_PROBLEM DESCRIPTION_. Copy out exactly the lines below that run from the one holding "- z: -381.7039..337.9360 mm" to the one holding "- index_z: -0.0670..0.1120", keeping both of those lines and no others.

_INPUT DATA_.
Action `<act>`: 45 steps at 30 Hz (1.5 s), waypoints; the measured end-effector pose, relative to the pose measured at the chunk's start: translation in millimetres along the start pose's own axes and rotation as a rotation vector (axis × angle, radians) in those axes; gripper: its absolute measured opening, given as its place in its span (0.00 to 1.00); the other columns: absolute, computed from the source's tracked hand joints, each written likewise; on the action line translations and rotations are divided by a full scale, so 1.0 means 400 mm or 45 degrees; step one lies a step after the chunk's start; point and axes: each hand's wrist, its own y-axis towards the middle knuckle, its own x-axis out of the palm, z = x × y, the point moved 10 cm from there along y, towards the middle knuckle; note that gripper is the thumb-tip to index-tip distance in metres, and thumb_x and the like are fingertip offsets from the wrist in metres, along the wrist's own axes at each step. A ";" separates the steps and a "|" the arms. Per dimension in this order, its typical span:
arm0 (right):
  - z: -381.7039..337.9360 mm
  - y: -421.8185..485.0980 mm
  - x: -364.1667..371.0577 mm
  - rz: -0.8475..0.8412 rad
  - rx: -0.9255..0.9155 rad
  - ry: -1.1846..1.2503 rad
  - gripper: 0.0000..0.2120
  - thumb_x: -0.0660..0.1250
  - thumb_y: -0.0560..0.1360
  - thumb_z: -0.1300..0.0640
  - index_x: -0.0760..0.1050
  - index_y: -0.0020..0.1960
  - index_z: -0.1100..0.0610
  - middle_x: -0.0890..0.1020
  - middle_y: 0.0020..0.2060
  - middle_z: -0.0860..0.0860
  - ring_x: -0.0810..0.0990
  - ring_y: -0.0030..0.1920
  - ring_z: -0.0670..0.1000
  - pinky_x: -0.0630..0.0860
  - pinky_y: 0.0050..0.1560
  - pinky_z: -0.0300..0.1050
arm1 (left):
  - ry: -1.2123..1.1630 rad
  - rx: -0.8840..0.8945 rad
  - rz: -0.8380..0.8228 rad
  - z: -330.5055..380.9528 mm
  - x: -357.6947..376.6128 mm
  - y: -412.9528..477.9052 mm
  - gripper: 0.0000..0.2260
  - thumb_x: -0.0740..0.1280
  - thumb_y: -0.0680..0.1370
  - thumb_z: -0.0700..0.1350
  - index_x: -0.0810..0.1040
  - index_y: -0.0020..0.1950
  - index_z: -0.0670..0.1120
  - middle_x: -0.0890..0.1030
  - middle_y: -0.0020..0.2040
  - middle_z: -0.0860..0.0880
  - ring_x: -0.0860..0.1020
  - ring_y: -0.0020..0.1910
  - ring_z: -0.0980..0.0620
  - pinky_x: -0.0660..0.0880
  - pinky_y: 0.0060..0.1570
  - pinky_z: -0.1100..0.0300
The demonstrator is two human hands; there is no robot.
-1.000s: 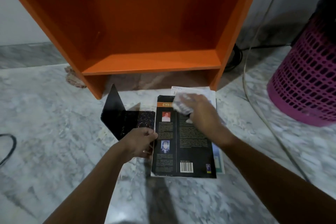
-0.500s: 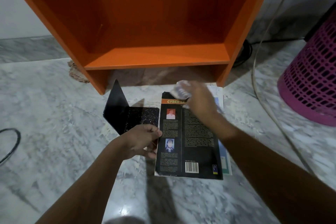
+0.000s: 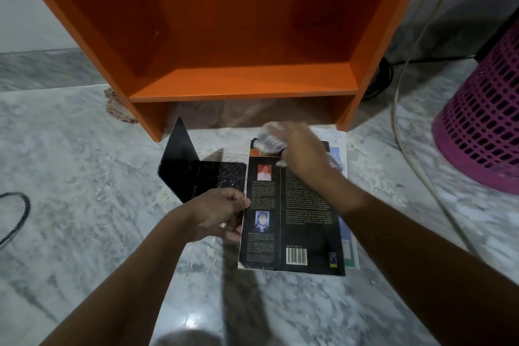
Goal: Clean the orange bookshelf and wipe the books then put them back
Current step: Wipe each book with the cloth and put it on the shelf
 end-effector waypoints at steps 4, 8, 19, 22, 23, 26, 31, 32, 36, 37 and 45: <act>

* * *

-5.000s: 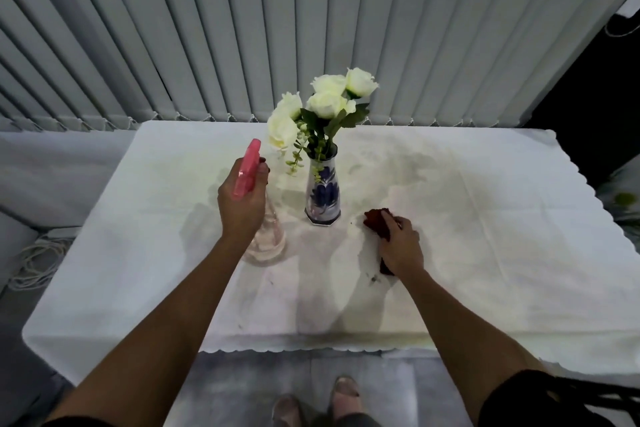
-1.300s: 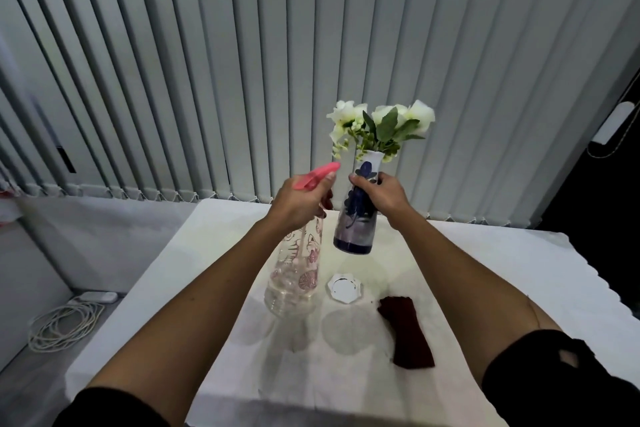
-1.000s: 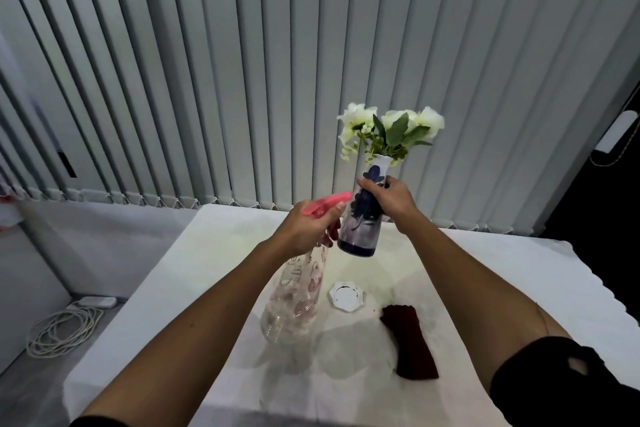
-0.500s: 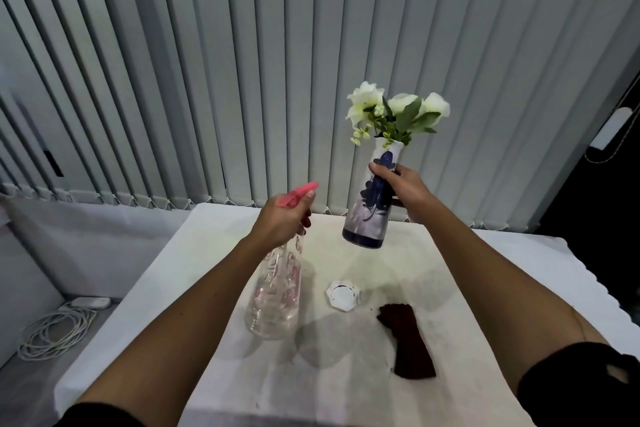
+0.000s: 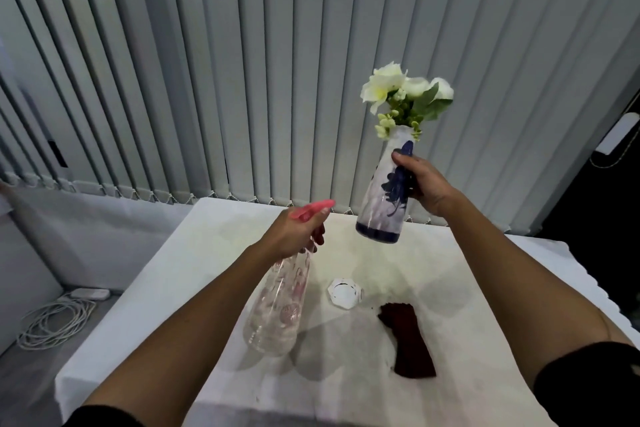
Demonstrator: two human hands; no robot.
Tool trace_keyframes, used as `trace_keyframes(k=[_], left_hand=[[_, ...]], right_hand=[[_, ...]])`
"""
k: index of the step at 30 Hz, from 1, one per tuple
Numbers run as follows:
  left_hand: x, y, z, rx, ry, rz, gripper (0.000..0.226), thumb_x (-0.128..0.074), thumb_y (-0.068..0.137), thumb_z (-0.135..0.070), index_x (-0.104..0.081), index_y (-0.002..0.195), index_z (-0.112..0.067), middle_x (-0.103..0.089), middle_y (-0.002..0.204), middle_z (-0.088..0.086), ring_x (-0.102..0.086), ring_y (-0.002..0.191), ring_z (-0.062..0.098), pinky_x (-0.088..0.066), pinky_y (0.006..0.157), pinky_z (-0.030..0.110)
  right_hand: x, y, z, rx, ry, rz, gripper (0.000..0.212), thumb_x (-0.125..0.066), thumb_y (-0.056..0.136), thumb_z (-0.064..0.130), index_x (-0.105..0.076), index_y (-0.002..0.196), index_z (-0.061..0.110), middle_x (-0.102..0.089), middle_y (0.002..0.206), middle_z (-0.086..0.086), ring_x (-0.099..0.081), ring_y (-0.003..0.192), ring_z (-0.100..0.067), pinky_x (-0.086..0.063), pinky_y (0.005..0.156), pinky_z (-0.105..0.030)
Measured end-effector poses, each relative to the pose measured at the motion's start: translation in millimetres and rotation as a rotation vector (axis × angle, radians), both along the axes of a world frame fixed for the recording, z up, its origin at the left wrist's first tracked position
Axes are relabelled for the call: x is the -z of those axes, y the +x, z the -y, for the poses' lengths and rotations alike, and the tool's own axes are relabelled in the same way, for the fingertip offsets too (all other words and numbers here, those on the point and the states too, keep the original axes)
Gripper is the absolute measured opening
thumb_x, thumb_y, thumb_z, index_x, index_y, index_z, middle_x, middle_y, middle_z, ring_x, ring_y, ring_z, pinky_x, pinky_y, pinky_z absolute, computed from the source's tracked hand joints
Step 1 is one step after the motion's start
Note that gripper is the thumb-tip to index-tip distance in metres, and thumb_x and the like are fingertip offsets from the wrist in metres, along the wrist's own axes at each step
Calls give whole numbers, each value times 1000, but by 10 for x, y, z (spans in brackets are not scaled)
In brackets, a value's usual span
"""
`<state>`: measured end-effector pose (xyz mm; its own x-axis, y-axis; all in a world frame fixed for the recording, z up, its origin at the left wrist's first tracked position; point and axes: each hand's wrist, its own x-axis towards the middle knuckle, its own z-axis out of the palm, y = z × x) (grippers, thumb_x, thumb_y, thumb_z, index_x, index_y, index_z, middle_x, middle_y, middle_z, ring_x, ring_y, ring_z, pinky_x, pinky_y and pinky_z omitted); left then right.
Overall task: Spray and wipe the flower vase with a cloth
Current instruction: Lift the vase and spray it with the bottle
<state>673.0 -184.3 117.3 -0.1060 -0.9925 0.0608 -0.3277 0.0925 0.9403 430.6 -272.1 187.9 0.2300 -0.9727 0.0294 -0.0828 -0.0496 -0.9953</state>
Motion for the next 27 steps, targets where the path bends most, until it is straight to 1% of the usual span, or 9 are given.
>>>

_SOLVED PROBLEM_.
  - z: -381.7039..337.9360 mm
  - y: -421.8185..485.0980 mm
  - x: -364.1667..371.0577 mm
  - rz: -0.8475..0.8412 rad
  - rx: -0.9255..0.9155 rad
  - ry: -1.1846..1.2503 rad
  - gripper: 0.0000..0.2120
  - thumb_x: -0.0660..0.1250
  - thumb_y: -0.0560..0.1360
  - thumb_z: -0.1300..0.0640
  - index_x: -0.0760..0.1050
  - index_y: -0.0020..0.1960
  - index_z: -0.1100..0.0610
  - middle_x: -0.0890..0.1020
  - middle_y: 0.0020..0.2060
  - middle_z: -0.0860..0.0860
  - ring_x: -0.0810..0.0990
  - ring_y: -0.0030..0.1920
  - ring_z: -0.0670..0.1000
  - pinky_x: -0.0630..0.0860
  - pinky_y: 0.0050..0.1560
  - pinky_z: -0.0300..0.1050
arm1 (left):
  - ry: -1.2123..1.1630 rad
  - rx: -0.8840..0.8945 rad
  - rz: -0.8380..0.8228 rad
  - z: -330.5055..380.9528 mm
  - x: -357.6947..376.6128 mm
  - y: -412.9528..477.9052 mm
  - gripper: 0.0000..0.2260
  - thumb_x: -0.0740..0.1280
  - thumb_y: -0.0680..0.1370
  - thumb_z: -0.0700..0.1350
  - index_x: -0.0810..0.1040
  - index_y: -0.0020..0.1950
  - index_z: -0.0670..0.1120

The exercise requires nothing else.